Segment Open

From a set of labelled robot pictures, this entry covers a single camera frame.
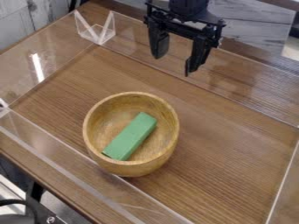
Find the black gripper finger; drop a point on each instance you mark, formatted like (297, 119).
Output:
(160, 39)
(200, 54)

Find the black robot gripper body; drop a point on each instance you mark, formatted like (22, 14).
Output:
(186, 18)

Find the green rectangular block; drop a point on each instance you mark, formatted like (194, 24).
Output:
(132, 137)

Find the brown wooden bowl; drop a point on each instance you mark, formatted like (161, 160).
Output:
(110, 115)

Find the clear acrylic corner bracket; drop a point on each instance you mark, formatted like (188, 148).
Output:
(99, 34)

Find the clear acrylic front wall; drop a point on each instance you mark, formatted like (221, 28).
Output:
(102, 196)

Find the black table leg bracket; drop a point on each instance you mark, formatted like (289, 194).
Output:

Segment Closed

> _Exercise goal_
The lines to return run from the one containing "Find the green" through the last line of the records above. Give them exactly and include nothing more.

> _Exercise output_
Find the green rectangular block; drop a point on each instance you mark, formatted like (194, 24).
Output:
(132, 137)

Find the brown wooden bowl; drop a point on each instance you mark, formatted like (161, 160).
Output:
(110, 115)

Find the clear acrylic corner bracket; drop a point on each instance you mark, formatted like (188, 148).
Output:
(99, 34)

Find the clear acrylic front wall; drop a point on each instance you mark, formatted like (221, 28).
Output:
(102, 196)

Find the black table leg bracket; drop a point on each instance you mark, formatted like (289, 194).
Output:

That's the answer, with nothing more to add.